The album opens strong with “Part 44.” The dueling arpeggiated guitars recall the 80s incarnation of King Crimson in all the best ways. Kuntner's bass pulses authoritatively as Pasquinelli’s drum machine-like hi-hat pattern leans heavily into the beat. Torn’s guitar and live looping adds depth, color and melodic content. Around the 5 minute mark, with rhythmic squelchy bleeps of guitar feedback, Torn does what he does best and turns something unexpected into a signature theme. You can feel the excitement building in the studio as Kuntner, Pasquinelli and Torn absolutely let loose while Thelen and Wagner hold steady with metronomic precision.
“Red Shift” is a down tempo song with distinctive chordal ping-ponging guitar stabs, not unlike “Firepower” by David Sylvian and Robert Fripp. Kuntner’s bass is deep and powerful and Pasquinelli’s drums are open and relaxed. By the middle section, the arrangement is deconstructed to a sparse landscape of improvisation by Pasquinelli and Torn, while Kuntner and Wagner provide minimal structure. Thelen’s guitar eventually enters with sweeping and extended arpeggios.
“Wave And Particles” opens with tasteful rhythmic interplay between guitar and hi-hat, but it is Torn’s guitar-work that really stands out. His tone is fluid and slinky and his melodic use of a Digitech Whammy pedal, or perhaps delay time manipulation of his trusty Lexicon PCM-42, is inventive and fresh. Thelen and Wagner’s guitars are hypnotic with plenty of movement and harmonic development.

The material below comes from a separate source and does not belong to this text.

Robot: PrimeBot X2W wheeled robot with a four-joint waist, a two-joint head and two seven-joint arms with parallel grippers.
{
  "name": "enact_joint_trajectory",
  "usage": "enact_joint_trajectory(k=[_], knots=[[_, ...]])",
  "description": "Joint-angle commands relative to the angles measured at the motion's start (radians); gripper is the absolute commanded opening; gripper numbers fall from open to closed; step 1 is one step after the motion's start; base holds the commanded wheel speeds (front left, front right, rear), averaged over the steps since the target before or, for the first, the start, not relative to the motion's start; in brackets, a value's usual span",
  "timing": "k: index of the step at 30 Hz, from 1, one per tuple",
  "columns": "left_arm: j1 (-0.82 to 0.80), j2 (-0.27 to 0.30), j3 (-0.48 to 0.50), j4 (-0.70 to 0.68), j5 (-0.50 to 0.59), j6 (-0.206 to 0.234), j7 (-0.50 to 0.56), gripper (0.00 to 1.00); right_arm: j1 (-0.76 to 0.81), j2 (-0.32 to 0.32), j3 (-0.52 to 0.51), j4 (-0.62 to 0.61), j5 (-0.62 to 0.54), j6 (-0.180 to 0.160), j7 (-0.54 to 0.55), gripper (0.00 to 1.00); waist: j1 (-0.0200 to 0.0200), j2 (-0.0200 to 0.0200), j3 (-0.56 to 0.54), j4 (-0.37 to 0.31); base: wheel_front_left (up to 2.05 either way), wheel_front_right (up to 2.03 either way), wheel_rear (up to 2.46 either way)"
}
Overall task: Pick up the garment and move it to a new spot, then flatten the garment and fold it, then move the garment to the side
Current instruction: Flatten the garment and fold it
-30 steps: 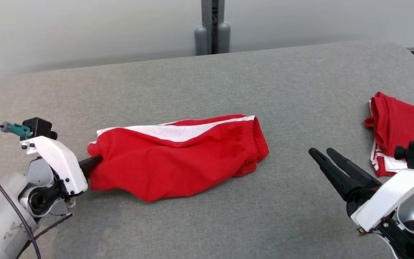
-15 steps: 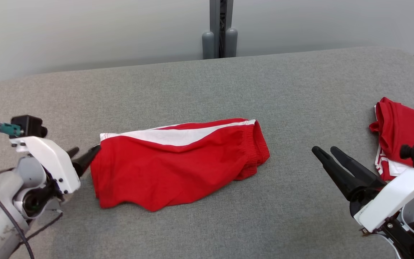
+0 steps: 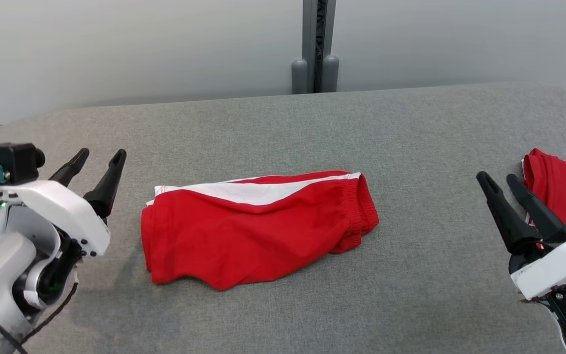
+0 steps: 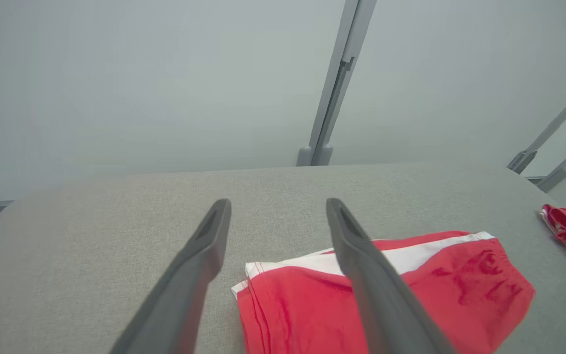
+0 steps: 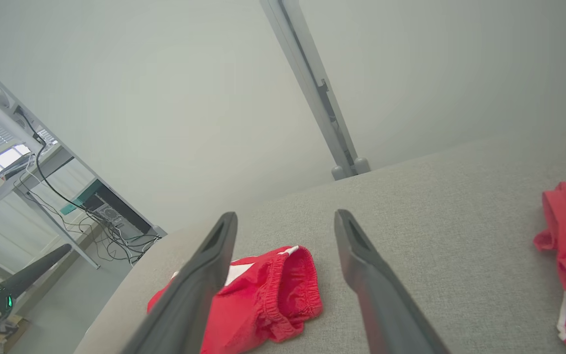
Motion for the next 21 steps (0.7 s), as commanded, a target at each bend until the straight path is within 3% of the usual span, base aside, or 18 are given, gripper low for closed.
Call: enact_joint_trajectory(k=[1,3,7,11,21], knots=[[0.035,0.014,0.011,-0.032,0.015,0.037,-0.044,1.0,-0.005,0.003,-0.008,0.011,-0.016,0.0,-0.031,1.0,0.0,0.0,-0.007,0.008,0.0,0.0,0.0],[0.055,0.017,0.012,-0.057,0.025,0.06,-0.072,1.0,-0.004,0.004,-0.007,0.017,-0.028,0.0,-0.047,1.0,0.0,0.0,-0.009,0.01,0.0,0.0,0.0],[0.161,0.003,0.041,-0.153,0.061,0.157,-0.163,1.0,0.012,-0.011,0.016,0.078,-0.081,0.0,-0.138,1.0,0.0,0.0,-0.015,0.027,0.0,0.0,0.0],[0.247,-0.037,0.118,-0.194,0.125,0.203,-0.179,1.0,0.029,-0.039,0.045,0.134,-0.126,0.0,-0.232,1.0,0.0,0.0,-0.018,0.043,0.0,0.0,0.0],[0.492,-0.216,0.379,-0.213,0.433,0.21,-0.179,1.0,0.06,-0.081,0.102,0.266,-0.186,0.0,-0.458,1.0,0.0,0.0,-0.031,0.06,0.0,0.0,0.0]])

“Monolith” slowly develops from its origin of a burbling guitar loop and simple accented guitars. Bass and drums eventually join the orbiting rhythmic accents, reminiscent of a meter-bending live version of “Discipline” by King Crimson. Torn masterfully manipulates the harmonic structure of the song with full transposing chords and wild improvisation.
“Vortex” is propelled forward by a chunky guitar/bass groove which eventually gives way to Pasquinelli’s frenetic breakbeat drumming and Torn’s guitar antics. Unearthly guitar harmonics and a reverberated guitar melody by Thelen, Torn’s eerie guitar textures, and Pasquinelli’s cymbal rolls and screeches further define this signature piece.
The closing track,“Lookface!,” has a lilting, mysterious feel - as if a Martian reggae band was asked to write music for the title sequence of a James Bond film. The track eventually gives way to a sparse atmosphere of slapped guitar chords, cymbal flurries, and ambient guitar loops.
While many albums over 50 minutes in length tend to feel long in the tooth, Vortex, at 56:12 minutes, is an engaging listen and passes quickly. It is difficult to imagine how this album could be any better. Highly recommended.